Quote from: epweissengruber on July 12, 2006, 12:23:16 PM
2 victories = I find an ogre

My only quibble with this is that usually success on your test is assumed without facts, isn't it?  Therefore, if I have tested my character's "Darkvision" ability, and succeed, I do not need to use a fact for it to be my character who sees ogre, do I?  That seems like it is implied by the fact that my character is the one making the test.
* Want to know what your fair share of paying to feed the hungry is? http://www3.sympatico.ca/hans_messersmith/World_Hunger_Fair_Share_Number.htm
* Want to know what games I like? http://www.boardgamegeek.com/user/skalchemist

Lxndr

What you're doing is not paying for the "I", but rather, paying for the fact of the quantity being "one ogre".
Alexander Cherry, Twisted Confessions Game Design
Maker of many fine story-games!
Moderator of Indie Netgaming

Hans

Quote from: Lxndr on July 14, 2006, 12:56:12 AM
What you're doing is not paying for the "I", but rather, paying for the fact of the quantity being "one ogre".

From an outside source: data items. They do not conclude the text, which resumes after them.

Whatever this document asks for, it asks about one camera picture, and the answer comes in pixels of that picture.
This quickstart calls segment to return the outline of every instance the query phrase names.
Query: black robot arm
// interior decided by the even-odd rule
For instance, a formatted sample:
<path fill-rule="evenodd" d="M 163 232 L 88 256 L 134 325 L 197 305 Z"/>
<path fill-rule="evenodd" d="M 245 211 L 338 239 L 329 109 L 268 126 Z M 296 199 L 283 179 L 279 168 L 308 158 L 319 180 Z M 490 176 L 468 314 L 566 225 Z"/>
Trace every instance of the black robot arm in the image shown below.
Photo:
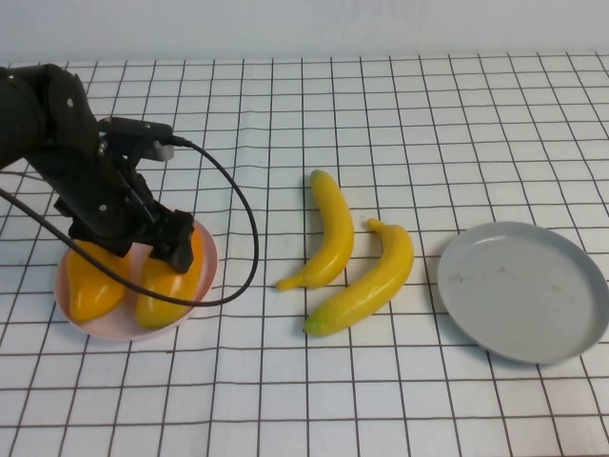
<path fill-rule="evenodd" d="M 0 169 L 27 160 L 59 195 L 69 236 L 116 255 L 132 243 L 184 273 L 192 263 L 193 216 L 156 202 L 135 168 L 173 155 L 170 126 L 97 121 L 78 76 L 54 65 L 0 68 Z"/>

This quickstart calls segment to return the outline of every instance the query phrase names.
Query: banana stem
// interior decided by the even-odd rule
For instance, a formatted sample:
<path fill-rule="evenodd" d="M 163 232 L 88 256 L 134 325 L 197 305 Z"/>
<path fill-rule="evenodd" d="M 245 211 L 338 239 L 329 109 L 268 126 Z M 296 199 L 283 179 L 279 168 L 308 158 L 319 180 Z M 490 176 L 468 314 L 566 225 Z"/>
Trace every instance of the banana stem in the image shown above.
<path fill-rule="evenodd" d="M 376 231 L 377 233 L 381 233 L 385 224 L 378 219 L 368 219 L 368 228 Z"/>
<path fill-rule="evenodd" d="M 299 288 L 303 285 L 303 278 L 300 274 L 290 276 L 277 282 L 278 290 L 290 290 L 291 288 Z"/>

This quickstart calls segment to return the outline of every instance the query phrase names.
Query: plate
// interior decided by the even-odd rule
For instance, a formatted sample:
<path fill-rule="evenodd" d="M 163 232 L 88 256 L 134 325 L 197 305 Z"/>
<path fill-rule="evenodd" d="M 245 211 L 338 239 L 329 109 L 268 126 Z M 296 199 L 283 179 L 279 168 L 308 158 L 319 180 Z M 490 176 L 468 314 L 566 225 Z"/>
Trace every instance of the plate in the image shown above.
<path fill-rule="evenodd" d="M 520 362 L 580 355 L 609 324 L 598 266 L 571 241 L 530 224 L 483 224 L 457 236 L 442 254 L 438 287 L 465 333 Z"/>
<path fill-rule="evenodd" d="M 201 278 L 199 281 L 199 288 L 197 289 L 197 294 L 194 300 L 202 301 L 207 291 L 211 288 L 213 278 L 216 274 L 216 269 L 218 267 L 218 252 L 216 250 L 213 237 L 207 231 L 207 229 L 197 221 L 195 221 L 195 226 L 203 234 L 204 261 L 203 270 L 201 271 Z M 129 252 L 130 281 L 136 284 L 139 282 L 141 265 L 146 260 L 150 250 L 151 247 L 139 244 L 133 244 L 131 247 L 131 251 Z M 129 290 L 125 296 L 125 299 L 113 311 L 103 315 L 102 317 L 98 317 L 97 319 L 91 319 L 90 321 L 86 322 L 76 322 L 72 320 L 69 315 L 69 283 L 68 273 L 66 270 L 68 253 L 69 249 L 66 250 L 66 253 L 64 253 L 61 262 L 57 267 L 57 273 L 55 275 L 55 300 L 69 322 L 84 333 L 97 338 L 113 341 L 141 340 L 156 336 L 171 328 L 179 326 L 195 310 L 195 307 L 187 307 L 188 310 L 184 316 L 166 327 L 156 329 L 142 328 L 135 320 L 137 293 Z"/>

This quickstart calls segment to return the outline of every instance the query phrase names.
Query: grid paper
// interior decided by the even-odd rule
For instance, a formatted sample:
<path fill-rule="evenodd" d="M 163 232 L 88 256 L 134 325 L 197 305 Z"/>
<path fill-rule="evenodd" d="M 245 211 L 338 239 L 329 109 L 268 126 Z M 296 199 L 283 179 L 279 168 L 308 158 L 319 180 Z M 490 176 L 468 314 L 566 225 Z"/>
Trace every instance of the grid paper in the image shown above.
<path fill-rule="evenodd" d="M 255 210 L 261 260 L 235 302 L 101 342 L 54 305 L 65 247 L 0 202 L 0 456 L 609 454 L 609 338 L 555 366 L 506 362 L 456 328 L 436 284 L 443 247 L 500 220 L 552 229 L 609 276 L 609 55 L 59 65 L 99 118 L 168 123 L 212 153 Z M 322 240 L 313 169 L 343 189 L 353 256 L 326 288 L 278 293 Z M 228 296 L 252 257 L 228 183 L 186 149 L 139 170 L 212 232 L 206 299 Z M 68 228 L 46 183 L 0 183 Z M 411 233 L 406 285 L 352 329 L 307 337 L 305 316 L 378 258 L 369 217 Z"/>

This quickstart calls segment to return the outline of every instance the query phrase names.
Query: yellow banana
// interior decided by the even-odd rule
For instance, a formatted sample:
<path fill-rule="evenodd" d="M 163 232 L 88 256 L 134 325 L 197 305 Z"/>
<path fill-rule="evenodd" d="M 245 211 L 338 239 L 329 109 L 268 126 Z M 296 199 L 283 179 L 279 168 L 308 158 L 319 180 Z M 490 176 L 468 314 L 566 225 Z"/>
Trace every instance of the yellow banana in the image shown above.
<path fill-rule="evenodd" d="M 324 241 L 298 273 L 277 283 L 279 290 L 326 286 L 344 270 L 353 251 L 353 220 L 341 188 L 332 176 L 316 169 L 311 173 L 311 190 L 324 221 Z"/>
<path fill-rule="evenodd" d="M 402 288 L 414 263 L 408 232 L 400 226 L 369 219 L 368 227 L 381 235 L 383 255 L 360 280 L 328 298 L 308 317 L 304 331 L 329 335 L 378 311 Z"/>

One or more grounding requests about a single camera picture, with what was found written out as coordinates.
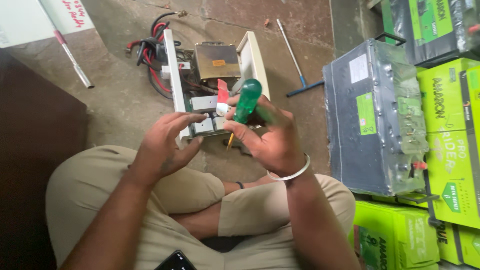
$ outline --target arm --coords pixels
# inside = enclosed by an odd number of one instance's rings
[[[150,129],[135,161],[124,174],[61,269],[133,269],[140,228],[155,184],[185,167],[198,153],[203,138],[180,151],[175,138],[205,116],[174,113]]]
[[[239,97],[228,100],[235,106]],[[259,137],[247,126],[228,121],[225,130],[231,131],[270,172],[280,177],[295,174],[305,166],[293,115],[275,108],[260,97],[255,108],[255,123],[268,132]],[[228,113],[231,120],[235,110]],[[311,169],[285,182],[288,209],[296,248],[319,269],[360,269],[352,247],[347,241],[336,216]]]

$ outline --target wrapped battery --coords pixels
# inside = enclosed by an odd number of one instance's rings
[[[323,73],[332,176],[356,193],[423,189],[425,119],[405,49],[369,39]]]
[[[408,62],[425,68],[480,55],[480,0],[385,0],[384,29],[407,40]]]

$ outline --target smartphone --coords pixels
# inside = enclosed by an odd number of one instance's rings
[[[197,270],[195,266],[180,251],[175,251],[164,260],[155,270]]]

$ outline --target orange label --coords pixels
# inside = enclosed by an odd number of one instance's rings
[[[226,65],[225,60],[216,60],[216,61],[212,61],[212,63],[214,67],[221,67]]]

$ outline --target green screwdriver handle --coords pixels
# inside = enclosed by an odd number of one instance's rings
[[[241,124],[246,124],[248,116],[257,106],[258,99],[262,95],[262,84],[256,79],[246,80],[240,89],[240,100],[237,104],[237,110],[233,115],[233,120]]]

That makes more sense to me.  It doesn't quite jibe with Erik's original list:

Quote
1 victory = [There is] an ogre
1 victory = [There are] ogres
2 victories =  [There is] a gigantic ogre
2 victories = I find an ogre

Where the first two lines seem to indicate that whether there is one or more than one ogre is not an extra fact.  But, I agree that the quantity should be a fact.  Specifically:

1 fact = "There are ogres"
2 facts = "There are gigantic ogres"
2 facts = "There is one ogre"
2 facts = "There are some ogres" (implying more than one)
2 facts = "There are three ogres"
3 facts = "There are three gigantic ogres"

Which brings me to a question:

"There are two gigantic ogres and one small ogre"

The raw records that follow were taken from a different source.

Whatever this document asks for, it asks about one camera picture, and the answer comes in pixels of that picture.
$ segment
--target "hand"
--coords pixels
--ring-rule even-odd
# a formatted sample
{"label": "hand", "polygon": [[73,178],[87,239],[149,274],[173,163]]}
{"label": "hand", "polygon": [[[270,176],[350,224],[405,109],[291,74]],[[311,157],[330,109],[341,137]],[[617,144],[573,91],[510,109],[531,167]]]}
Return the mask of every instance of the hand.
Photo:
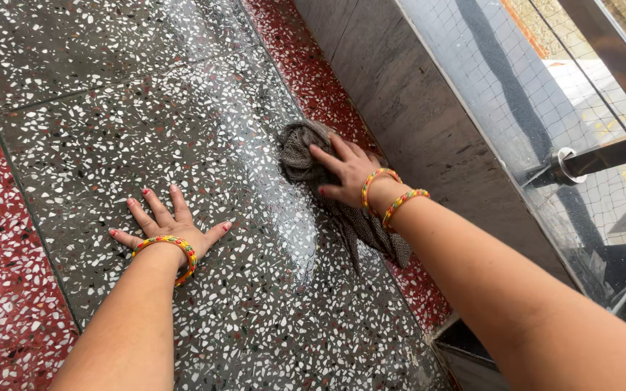
{"label": "hand", "polygon": [[[159,198],[156,197],[156,193],[151,189],[144,189],[142,194],[144,194],[144,200],[151,207],[156,221],[144,212],[141,203],[134,198],[127,198],[127,207],[146,236],[173,235],[183,238],[193,246],[198,260],[204,257],[206,251],[231,228],[231,222],[225,221],[213,226],[209,231],[206,231],[206,233],[201,233],[192,221],[192,214],[187,208],[187,203],[183,198],[182,192],[178,186],[174,184],[170,185],[170,198],[173,201],[175,219],[173,216],[170,216],[168,209],[163,206]],[[124,231],[116,230],[115,228],[110,229],[110,235],[119,243],[133,250],[144,241],[142,238],[132,236]],[[187,264],[187,255],[181,252],[180,266],[185,264]]]}
{"label": "hand", "polygon": [[328,134],[328,136],[341,160],[328,155],[313,144],[310,145],[309,150],[314,158],[337,175],[342,181],[342,186],[326,184],[320,186],[318,192],[322,196],[361,208],[361,188],[369,175],[380,168],[378,159],[374,155],[367,155],[356,144],[345,141],[335,134]]}

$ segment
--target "woman's right hand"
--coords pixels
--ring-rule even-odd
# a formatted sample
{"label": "woman's right hand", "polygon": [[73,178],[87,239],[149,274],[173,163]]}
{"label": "woman's right hand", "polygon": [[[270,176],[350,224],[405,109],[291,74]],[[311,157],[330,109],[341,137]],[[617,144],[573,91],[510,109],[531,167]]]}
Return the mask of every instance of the woman's right hand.
{"label": "woman's right hand", "polygon": [[329,133],[327,136],[330,137],[330,142],[340,159],[325,153],[312,144],[309,146],[309,150],[314,158],[337,175],[342,185],[325,184],[320,186],[318,192],[321,196],[345,202],[355,208],[361,208],[361,188],[369,175],[380,168],[378,159],[374,155],[367,155],[359,146],[341,139],[336,134]]}

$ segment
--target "beaded bangle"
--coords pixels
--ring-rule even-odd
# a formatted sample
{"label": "beaded bangle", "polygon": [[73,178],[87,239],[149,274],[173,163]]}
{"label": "beaded bangle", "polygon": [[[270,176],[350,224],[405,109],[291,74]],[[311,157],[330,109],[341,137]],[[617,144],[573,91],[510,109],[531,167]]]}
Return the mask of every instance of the beaded bangle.
{"label": "beaded bangle", "polygon": [[388,225],[390,224],[390,218],[393,216],[393,213],[395,213],[395,210],[397,210],[400,207],[400,205],[405,203],[410,198],[419,196],[419,195],[422,197],[430,198],[429,191],[426,191],[424,189],[415,189],[413,191],[406,192],[405,194],[401,195],[397,200],[395,200],[395,202],[393,202],[392,205],[388,207],[388,210],[385,211],[385,217],[383,217],[383,229],[384,230],[388,229]]}
{"label": "beaded bangle", "polygon": [[146,239],[143,242],[141,242],[139,245],[137,245],[134,251],[132,251],[132,258],[134,258],[137,254],[139,254],[140,251],[142,251],[143,249],[145,249],[146,247],[154,243],[170,243],[170,244],[177,245],[187,255],[187,259],[190,262],[190,266],[188,266],[185,274],[183,274],[182,276],[178,277],[175,280],[175,286],[179,287],[180,285],[183,284],[183,282],[185,282],[185,280],[187,280],[187,277],[191,276],[192,273],[194,273],[195,268],[197,268],[197,254],[195,253],[195,249],[192,248],[192,245],[186,242],[185,239],[181,239],[177,236],[173,236],[173,235],[155,236],[155,237]]}
{"label": "beaded bangle", "polygon": [[371,182],[373,182],[373,180],[376,178],[376,176],[381,173],[388,174],[393,177],[396,182],[402,183],[402,180],[400,179],[398,174],[389,168],[378,168],[378,170],[369,175],[369,177],[366,179],[366,182],[364,182],[364,186],[361,187],[361,205],[362,207],[364,207],[364,209],[369,211],[369,214],[371,216],[375,215],[376,212],[374,212],[373,209],[371,209],[371,207],[369,206],[369,186],[371,185]]}

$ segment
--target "floor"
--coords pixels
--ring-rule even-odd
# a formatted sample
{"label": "floor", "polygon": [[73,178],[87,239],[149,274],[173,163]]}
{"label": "floor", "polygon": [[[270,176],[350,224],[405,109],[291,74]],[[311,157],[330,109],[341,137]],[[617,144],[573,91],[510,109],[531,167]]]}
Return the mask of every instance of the floor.
{"label": "floor", "polygon": [[169,182],[234,222],[175,295],[176,389],[449,389],[430,277],[367,248],[357,276],[281,175],[303,116],[376,149],[288,0],[0,0],[0,390],[49,385],[128,263],[126,197]]}

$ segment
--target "wet cloth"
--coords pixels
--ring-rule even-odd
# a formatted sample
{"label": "wet cloth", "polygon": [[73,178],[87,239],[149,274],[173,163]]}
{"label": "wet cloth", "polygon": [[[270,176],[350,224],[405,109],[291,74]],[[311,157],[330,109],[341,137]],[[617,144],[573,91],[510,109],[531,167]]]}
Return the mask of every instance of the wet cloth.
{"label": "wet cloth", "polygon": [[407,266],[412,249],[397,234],[383,229],[381,220],[365,210],[356,209],[318,193],[322,184],[340,184],[339,178],[315,160],[308,146],[315,144],[323,151],[336,156],[327,133],[329,127],[316,121],[300,121],[287,125],[281,135],[283,148],[280,161],[292,182],[302,182],[317,202],[332,216],[342,240],[351,255],[355,271],[360,274],[357,239],[387,255],[400,267]]}

I count 6 facts in that statement, how about you?
* Want to know what your fair share of paying to feed the hungry is? http://www3.sympatico.ca/hans_messersmith/World_Hunger_Fair_Share_Number.htm
* Want to know what games I like? http://www.boardgamegeek.com/user/skalchemist

Valamir

4.

There are Ogres
There are 3
2 are gigantic
1 is small.

Hans

Quote from: Valamir on July 14, 2006, 04:31:19 PM
There are Ogres
There are 3
2 are gigantic
1 is small.

Nice analysis.  My original analysis was:

There are Ogres
There are 3
Some are gigantic
The number of gigantic ogres is 2.
Some are small
The number of small ogres is 1.

On reflection, it occurs to me the last fact is unecessary, by simple arithmetic, so it should really have been 5 facts.  However, if there had been four ogres, and you wanted the remaining two ogres to be small, it would have been necessary, since one can picture ogres in sizes other than gigantic and small (medium sized, tiny, lanky, squat, supergigantonormous, etc.) 

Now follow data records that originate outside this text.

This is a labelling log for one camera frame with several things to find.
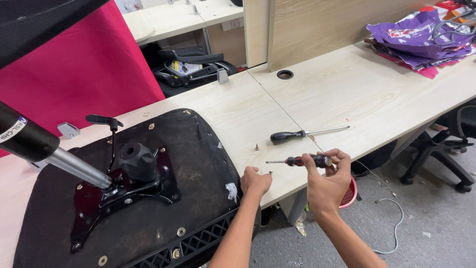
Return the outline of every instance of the screw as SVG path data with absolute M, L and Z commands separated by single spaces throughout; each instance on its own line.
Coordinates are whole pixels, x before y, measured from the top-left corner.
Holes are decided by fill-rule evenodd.
M 178 235 L 179 237 L 182 237 L 184 234 L 185 234 L 185 228 L 184 228 L 184 227 L 180 227 L 180 228 L 177 230 L 177 235 Z
M 104 255 L 101 258 L 99 258 L 98 264 L 99 266 L 104 266 L 107 261 L 108 261 L 108 256 Z
M 174 259 L 180 258 L 180 249 L 176 248 L 176 249 L 174 250 L 174 252 L 172 253 L 172 257 L 173 257 Z
M 81 247 L 81 243 L 76 243 L 73 246 L 73 250 L 78 250 Z

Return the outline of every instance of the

Practically, though, as someone who is about to GM Donjon in a week and a half, and at the risk of hijacking Gasten's original thread, here are my questions to those that have played Donjon a fair amount:

* Has the exact definition of a fact ever mattered in your games?
* How important has consistency in what a fact is been in your games?  That is, do some circumstances call for a looser definition of a fact and other circumstances require a tighter one?
* If it has mattered, under what circumstances, and how was it resolved?

I suspect this issue may one of those things that seems like it could be big deal in the rules, but in actual play people rapidly come to a common, even unspoken, consensus and move on.